Certains traitements (antalgiques puissants, agents spécifiques) sont bien plus efficaces injectés directement dans le liquide céphalo-rachidien, au plus près de la moelle. La ponction lombaire guidée par imagerie sécurise le geste, notamment quand l’anatomie est difficile (arthrose, chirurgie antérieure).
Préparation avant l’acte
- Indication posée en équipe (douleur, neurologie).
- Bilan d’hémostase et arrêt encadré des anticoagulants.
- Pas de jeûne sauf consigne.
Comment se déroule l’intervention ?
- Installation assise ou allongée sur le côté, repérage radiologique.
- Anesthésie locale et ponction lombaire entre deux vertèbres.
- Vérification que le liquide céphalo-rachidien reflue bien, puis injection lente du traitement.
- Retrait de l’aiguille, puis repos allongé quelques heures.
Suites et suivi
- Repos allongé quelques heures après le geste.
- Maux de tête posturaux possibles quelques jours (syndrome post-ponction).
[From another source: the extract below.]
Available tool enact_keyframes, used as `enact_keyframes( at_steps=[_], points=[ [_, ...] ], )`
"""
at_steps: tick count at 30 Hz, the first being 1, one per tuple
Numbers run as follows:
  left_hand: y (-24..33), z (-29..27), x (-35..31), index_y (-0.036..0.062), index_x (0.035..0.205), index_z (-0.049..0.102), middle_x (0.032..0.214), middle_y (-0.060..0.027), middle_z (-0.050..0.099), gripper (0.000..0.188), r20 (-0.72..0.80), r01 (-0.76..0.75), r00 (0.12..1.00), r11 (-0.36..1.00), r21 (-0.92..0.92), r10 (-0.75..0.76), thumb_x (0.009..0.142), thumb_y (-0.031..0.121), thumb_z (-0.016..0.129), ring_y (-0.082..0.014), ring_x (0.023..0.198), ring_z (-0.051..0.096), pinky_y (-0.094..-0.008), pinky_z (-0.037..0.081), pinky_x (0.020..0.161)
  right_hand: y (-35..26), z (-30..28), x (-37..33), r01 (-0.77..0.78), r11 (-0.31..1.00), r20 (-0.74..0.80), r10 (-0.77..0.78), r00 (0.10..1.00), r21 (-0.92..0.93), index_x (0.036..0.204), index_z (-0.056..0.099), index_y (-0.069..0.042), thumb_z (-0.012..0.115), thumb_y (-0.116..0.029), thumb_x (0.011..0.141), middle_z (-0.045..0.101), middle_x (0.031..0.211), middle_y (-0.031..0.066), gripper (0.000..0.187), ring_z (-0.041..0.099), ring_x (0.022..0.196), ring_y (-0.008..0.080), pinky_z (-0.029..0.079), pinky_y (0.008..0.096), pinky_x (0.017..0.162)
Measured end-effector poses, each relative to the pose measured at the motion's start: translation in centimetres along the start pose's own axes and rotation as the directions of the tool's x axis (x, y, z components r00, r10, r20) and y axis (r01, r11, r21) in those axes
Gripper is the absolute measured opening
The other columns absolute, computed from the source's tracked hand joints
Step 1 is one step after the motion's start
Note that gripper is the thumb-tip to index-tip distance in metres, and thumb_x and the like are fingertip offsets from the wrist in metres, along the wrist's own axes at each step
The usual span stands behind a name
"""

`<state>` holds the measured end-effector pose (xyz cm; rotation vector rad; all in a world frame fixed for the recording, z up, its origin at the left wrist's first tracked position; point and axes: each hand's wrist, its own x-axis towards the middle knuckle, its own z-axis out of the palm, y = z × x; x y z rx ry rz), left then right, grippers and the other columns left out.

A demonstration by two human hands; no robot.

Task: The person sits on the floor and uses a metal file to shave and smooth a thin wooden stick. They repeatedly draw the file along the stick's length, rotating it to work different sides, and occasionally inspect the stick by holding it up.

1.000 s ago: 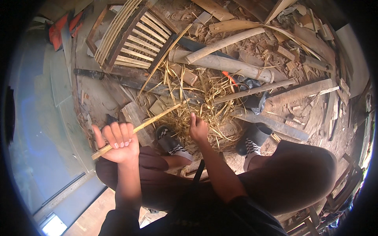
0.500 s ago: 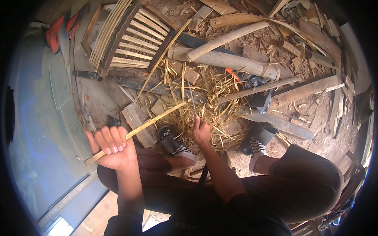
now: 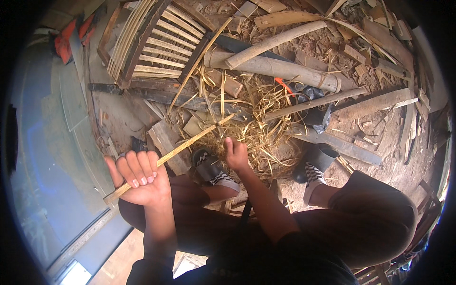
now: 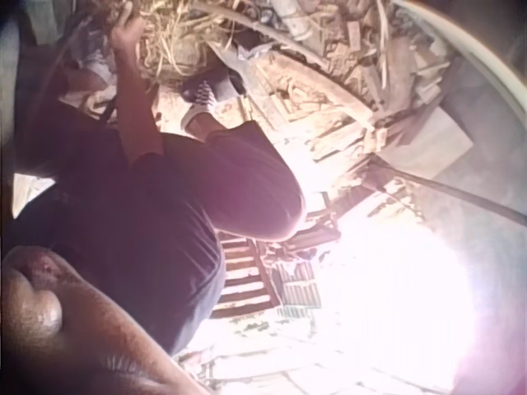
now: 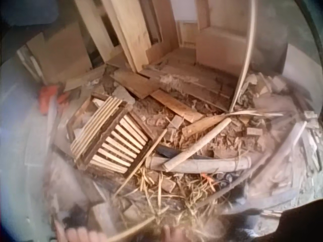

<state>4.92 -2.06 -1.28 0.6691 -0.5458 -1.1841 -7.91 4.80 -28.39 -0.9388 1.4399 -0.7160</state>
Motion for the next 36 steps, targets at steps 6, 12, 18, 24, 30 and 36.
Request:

- Efficacité et tolérance évaluées avec l’équipe prescriptrice.
Risques et complications potentielles
- Maux de tête après la ponction lombaire, traitables s’ils persistent par une injection de votre propre sang qui colmate la fuite (blood-patch).
- Douleur locale.
- Infection exceptionnelle (asepsie stricte).
- Effets propres au médicament injecté (expliqués au cas par cas).